Task goal »
Entries follow. Give back exactly the lines starting at the one containing "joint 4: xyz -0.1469" and ending at the one containing "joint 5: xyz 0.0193", and no other lines.

[Data excerpts]
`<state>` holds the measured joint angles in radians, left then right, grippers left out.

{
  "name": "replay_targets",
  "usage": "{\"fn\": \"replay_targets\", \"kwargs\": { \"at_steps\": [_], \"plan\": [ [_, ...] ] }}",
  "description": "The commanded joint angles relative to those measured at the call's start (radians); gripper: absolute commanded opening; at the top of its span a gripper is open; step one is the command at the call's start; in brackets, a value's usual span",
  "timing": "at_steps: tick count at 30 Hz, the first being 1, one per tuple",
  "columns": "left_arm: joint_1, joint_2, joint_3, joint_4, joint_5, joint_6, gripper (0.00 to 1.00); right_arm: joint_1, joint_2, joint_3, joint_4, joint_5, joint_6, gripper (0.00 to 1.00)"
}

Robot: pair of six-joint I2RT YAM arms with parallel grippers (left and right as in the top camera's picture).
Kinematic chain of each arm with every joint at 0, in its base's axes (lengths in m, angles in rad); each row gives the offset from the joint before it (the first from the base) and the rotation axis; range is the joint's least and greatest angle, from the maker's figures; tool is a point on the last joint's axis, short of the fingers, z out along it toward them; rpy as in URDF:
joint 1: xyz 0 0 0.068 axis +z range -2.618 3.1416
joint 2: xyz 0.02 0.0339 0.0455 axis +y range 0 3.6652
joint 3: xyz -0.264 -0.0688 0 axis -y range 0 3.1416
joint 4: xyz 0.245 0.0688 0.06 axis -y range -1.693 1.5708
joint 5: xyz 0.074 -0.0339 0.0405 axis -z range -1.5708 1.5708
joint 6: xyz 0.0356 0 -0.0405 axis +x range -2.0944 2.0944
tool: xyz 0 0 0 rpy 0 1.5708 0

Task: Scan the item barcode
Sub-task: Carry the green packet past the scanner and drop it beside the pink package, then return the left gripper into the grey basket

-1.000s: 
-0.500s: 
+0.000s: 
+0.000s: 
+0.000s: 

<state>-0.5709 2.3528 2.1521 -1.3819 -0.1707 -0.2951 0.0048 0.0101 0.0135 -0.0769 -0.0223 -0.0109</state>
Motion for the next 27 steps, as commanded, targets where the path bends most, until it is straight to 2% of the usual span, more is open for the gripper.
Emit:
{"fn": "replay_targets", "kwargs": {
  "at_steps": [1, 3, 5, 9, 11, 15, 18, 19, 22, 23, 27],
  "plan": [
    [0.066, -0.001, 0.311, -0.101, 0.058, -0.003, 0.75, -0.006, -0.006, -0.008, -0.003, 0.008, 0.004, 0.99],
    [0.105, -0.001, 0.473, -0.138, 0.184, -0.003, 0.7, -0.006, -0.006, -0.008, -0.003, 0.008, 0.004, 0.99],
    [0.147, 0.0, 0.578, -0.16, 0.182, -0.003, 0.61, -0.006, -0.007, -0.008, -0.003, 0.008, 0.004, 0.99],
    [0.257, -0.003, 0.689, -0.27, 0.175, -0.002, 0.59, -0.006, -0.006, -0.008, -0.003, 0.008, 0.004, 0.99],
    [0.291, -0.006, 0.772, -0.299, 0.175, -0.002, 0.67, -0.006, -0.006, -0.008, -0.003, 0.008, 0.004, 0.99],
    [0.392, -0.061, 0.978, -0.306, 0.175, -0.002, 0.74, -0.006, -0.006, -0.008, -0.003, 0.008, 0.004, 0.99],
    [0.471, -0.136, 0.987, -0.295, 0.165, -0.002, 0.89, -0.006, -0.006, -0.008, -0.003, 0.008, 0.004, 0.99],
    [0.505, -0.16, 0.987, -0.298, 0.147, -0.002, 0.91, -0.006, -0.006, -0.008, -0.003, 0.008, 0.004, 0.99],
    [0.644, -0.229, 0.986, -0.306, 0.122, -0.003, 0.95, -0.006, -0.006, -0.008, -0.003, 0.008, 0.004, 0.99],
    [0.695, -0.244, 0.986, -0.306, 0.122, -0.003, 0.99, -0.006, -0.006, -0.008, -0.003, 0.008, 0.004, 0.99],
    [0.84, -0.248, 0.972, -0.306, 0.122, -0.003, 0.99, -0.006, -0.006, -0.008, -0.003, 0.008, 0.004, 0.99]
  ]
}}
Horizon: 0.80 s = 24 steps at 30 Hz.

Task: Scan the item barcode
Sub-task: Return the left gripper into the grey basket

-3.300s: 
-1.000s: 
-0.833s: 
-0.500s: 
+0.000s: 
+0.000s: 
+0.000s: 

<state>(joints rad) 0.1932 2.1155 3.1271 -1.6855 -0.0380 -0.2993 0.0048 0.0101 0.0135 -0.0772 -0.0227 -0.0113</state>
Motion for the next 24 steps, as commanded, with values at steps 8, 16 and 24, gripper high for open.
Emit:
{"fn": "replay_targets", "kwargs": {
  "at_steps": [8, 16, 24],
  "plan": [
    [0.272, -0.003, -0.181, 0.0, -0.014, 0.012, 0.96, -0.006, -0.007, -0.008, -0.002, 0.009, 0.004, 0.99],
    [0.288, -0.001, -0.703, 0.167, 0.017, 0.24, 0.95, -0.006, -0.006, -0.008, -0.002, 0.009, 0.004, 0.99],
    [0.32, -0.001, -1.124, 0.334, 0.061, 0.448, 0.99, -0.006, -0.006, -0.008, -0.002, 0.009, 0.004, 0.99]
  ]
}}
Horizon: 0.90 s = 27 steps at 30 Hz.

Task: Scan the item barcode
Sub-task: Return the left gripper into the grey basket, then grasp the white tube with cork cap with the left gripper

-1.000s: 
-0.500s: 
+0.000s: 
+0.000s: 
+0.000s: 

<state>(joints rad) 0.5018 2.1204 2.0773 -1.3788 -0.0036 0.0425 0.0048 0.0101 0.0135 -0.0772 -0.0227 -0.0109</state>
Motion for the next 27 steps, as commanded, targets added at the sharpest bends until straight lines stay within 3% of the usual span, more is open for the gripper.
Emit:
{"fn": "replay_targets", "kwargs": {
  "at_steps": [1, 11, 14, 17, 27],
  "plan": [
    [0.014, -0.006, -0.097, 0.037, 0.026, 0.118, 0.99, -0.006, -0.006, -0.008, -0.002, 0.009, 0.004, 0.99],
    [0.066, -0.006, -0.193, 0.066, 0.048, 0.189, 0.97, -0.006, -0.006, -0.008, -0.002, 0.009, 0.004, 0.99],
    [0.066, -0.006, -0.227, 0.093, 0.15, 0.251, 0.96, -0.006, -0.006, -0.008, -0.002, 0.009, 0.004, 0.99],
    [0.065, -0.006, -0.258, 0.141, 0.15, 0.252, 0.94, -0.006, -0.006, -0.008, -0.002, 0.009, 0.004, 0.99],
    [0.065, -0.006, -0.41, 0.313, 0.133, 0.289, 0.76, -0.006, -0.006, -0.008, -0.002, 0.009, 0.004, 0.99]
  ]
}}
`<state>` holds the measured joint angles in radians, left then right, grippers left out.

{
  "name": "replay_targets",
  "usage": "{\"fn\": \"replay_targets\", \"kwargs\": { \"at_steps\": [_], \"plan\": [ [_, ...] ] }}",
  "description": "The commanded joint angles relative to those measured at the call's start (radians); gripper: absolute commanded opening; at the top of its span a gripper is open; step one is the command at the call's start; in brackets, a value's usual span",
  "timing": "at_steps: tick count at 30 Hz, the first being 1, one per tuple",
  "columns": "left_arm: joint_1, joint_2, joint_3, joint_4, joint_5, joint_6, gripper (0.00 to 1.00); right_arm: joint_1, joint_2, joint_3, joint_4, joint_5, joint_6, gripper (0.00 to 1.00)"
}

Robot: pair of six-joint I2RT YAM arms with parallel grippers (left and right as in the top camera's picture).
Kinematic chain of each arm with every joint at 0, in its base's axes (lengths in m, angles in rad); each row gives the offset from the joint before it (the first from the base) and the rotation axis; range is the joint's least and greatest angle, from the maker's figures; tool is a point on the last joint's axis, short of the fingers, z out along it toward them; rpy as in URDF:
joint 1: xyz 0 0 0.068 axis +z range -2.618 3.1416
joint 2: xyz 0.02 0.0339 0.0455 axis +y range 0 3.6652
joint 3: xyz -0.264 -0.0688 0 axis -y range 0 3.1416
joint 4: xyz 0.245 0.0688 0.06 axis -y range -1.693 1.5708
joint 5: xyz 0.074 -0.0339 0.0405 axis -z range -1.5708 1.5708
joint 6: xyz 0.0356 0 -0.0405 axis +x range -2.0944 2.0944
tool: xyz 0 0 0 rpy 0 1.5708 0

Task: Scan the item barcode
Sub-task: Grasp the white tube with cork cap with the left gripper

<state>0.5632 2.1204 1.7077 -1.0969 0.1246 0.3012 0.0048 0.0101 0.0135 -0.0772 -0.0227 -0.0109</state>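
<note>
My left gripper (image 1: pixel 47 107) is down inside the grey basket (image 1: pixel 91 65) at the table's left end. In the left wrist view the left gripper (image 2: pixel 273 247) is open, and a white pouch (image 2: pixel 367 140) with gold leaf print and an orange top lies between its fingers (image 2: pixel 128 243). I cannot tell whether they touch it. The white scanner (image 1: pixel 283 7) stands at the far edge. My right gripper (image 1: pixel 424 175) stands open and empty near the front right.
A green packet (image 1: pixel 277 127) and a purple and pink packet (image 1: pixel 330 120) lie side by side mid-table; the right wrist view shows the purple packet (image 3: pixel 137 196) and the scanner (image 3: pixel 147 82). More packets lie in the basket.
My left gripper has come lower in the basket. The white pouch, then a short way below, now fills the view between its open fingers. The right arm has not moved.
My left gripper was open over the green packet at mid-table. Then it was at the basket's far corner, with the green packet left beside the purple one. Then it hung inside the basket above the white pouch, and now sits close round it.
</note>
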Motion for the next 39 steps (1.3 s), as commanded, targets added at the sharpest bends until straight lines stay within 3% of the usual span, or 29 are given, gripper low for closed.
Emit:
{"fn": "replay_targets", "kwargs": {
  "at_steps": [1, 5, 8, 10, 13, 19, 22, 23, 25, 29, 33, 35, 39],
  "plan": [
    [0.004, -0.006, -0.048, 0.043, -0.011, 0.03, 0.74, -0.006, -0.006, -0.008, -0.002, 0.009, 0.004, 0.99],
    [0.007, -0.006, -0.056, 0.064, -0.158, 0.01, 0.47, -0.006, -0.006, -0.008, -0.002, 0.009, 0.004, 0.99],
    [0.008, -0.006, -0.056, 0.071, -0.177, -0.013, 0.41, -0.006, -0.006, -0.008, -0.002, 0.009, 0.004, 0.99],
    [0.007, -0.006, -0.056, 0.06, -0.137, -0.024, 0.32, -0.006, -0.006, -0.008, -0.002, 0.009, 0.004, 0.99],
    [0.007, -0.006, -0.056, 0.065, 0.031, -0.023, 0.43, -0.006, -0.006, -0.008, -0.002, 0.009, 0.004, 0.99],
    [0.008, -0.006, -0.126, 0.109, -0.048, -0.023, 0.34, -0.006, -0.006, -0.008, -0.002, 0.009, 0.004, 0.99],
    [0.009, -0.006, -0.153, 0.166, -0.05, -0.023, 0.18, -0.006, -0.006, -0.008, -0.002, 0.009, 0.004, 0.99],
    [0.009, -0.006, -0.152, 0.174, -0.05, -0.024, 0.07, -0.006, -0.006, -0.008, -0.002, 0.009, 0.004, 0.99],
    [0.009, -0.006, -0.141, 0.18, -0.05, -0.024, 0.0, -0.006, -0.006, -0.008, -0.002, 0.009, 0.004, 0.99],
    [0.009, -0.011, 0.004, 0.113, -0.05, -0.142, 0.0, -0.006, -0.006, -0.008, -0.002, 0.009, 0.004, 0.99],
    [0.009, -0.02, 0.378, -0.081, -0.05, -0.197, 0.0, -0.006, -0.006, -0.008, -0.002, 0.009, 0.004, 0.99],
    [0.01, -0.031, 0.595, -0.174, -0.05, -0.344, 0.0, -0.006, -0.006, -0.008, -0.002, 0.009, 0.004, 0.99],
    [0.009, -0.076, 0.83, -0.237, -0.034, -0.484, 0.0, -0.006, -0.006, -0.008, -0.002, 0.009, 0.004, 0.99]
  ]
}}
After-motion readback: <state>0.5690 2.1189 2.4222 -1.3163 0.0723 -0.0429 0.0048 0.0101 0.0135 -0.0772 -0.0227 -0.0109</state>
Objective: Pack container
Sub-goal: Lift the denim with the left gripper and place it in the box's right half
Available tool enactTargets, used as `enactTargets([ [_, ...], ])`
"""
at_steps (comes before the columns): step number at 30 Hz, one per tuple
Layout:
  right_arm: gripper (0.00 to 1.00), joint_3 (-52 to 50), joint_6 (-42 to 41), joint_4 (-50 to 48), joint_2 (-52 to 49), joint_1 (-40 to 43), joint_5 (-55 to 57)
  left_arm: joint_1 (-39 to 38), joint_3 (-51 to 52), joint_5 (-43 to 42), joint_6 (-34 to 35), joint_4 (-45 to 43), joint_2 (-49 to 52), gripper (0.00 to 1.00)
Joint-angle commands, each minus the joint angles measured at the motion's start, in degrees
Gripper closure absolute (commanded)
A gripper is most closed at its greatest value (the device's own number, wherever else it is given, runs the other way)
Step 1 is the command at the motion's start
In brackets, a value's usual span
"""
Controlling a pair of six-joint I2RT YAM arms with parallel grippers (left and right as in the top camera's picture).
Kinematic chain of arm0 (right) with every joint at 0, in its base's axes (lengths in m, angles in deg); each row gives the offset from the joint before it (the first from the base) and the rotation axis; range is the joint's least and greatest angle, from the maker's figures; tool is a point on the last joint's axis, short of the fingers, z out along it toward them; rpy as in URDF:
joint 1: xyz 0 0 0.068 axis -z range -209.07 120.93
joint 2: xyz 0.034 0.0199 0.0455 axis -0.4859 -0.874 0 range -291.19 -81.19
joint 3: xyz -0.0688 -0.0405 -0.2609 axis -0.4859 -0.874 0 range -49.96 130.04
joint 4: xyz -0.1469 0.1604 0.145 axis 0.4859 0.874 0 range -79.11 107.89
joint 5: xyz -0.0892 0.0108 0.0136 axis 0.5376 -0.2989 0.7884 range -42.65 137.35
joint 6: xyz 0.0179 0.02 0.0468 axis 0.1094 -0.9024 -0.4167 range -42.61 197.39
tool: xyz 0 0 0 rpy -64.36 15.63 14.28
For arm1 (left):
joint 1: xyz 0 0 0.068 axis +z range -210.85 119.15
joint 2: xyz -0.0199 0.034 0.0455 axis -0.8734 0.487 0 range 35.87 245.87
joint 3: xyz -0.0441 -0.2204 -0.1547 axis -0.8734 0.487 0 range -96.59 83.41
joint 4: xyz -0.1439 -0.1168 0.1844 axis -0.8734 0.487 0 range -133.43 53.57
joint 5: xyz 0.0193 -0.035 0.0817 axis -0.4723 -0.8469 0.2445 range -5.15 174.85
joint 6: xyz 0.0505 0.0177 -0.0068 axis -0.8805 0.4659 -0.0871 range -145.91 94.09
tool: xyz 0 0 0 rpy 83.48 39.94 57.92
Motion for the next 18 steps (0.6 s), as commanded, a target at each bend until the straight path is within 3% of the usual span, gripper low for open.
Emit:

Response box »
joint 4: xyz -0.1469 0.1604 0.145 axis 0.4859 0.874 0 range -79.11 107.89
joint 5: xyz -0.0892 0.0108 0.0136 axis 0.5376 -0.2989 0.7884 range -42.65 137.35
joint 6: xyz 0.0179 0.02 0.0468 axis 0.1094 -0.9024 -0.4167 range -42.61 197.39
tool: xyz 0 0 0 rpy -64.36 15.63 14.28
For arm1 (left):
joint 1: xyz 0 0 0.068 axis +z range -210.85 119.15
joint 2: xyz -0.0199 0.034 0.0455 axis -0.8734 0.487 0 range 35.87 245.87
joint 3: xyz -0.0441 -0.2204 -0.1547 axis -0.8734 0.487 0 range -96.59 83.41
joint 4: xyz -0.1439 -0.1168 0.1844 axis -0.8734 0.487 0 range -133.43 53.57
joint 5: xyz 0.0193 -0.035 0.0817 axis -0.4723 -0.8469 0.2445 range -5.15 174.85

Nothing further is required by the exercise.